New research has challenged the idea that meals prepared by hand are the best option after researchers found home-cooked meals often had higher fat, energy and salt content than pre-prepared meals.

The food prepared at home was substantially cheaper than ready-made meals at £0.33 per 100g compared to £0.68 per 100g, and had a broader range of ingredients.

A team from Aberdeen University compared the nutrient content, price and variety of 278 ready meals for children under five from shops such as Tesco, Aldi, and Boots, to 408 home-cooked meals made from recipes designed for young children.

Savoury meals prepared at home provided 26 per more energy and 44 per cent more protein and fat than commercial products, according to research published in the Archives of Disease in Childhood journal.

The shop-bought products also typically contained three types of vegetables per meal compared to two in food prepared at home.
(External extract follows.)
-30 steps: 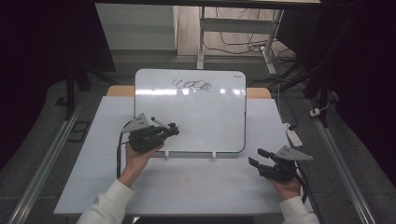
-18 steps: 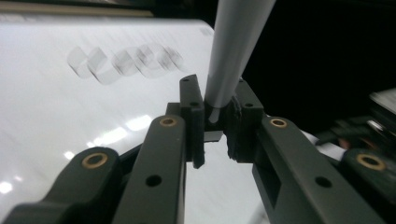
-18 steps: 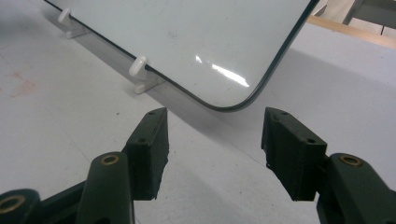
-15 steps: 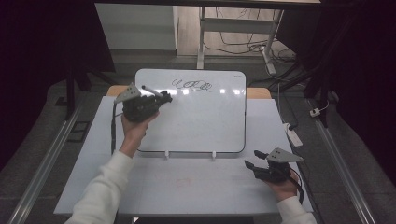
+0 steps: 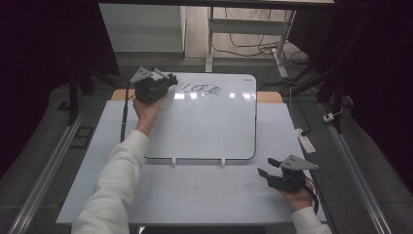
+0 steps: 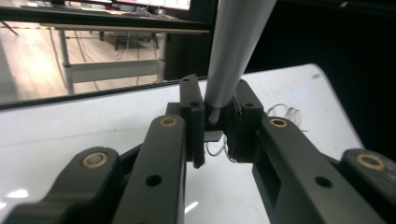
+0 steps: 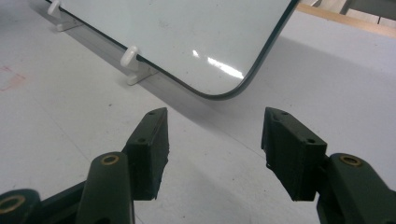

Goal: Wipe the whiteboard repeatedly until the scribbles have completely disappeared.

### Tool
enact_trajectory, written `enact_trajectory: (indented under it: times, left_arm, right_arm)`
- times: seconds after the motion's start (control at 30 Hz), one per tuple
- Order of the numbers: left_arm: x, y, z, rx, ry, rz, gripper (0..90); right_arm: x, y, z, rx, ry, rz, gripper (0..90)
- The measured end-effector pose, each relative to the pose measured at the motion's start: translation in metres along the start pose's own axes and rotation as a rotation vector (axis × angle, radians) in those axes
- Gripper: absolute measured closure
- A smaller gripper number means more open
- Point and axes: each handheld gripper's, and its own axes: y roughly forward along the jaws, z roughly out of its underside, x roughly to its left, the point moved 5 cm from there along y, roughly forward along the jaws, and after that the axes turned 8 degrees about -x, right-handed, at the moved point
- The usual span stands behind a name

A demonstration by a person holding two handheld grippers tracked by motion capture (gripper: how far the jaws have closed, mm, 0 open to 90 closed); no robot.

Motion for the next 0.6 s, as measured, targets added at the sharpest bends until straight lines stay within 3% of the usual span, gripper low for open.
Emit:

The home-made meals were found to contain more nutrients overall but experts said parents should not rule out shop-bought meals as a convenient alternative.

Lead author Sharon Carstairs, of Aberdeen University, said: “It is difficult to draw firm conclusions but it should remind parents that these main meals are only one part of the whole diet.

“If you are having these really excessive levels of fat for main meals then that needs to be countered in other areas such as snacks and finger food.”

Obesity expert Professor Mike Lean said the study had not taken the amount of water in the meals into account, which could impact on the findings.

Prof Lean, chair of human nutrition at Glasgow University, said: “The amount of salt in the homemade meals is clearly too high and saturated fat is too high as well.

“People assume that because something is cooked at home then it is good for you, but this is clearly not the case.”

Professor Neena Modi, president of the Royal College of Paediatrics and Child Health, said: “To ensure toddlers get the best start in life, it is important they eat a balanced diet.

“This study shows that not only are regulatory standards necessary for commercial products, but also that parents and carers are supported to be nutritionally aware.”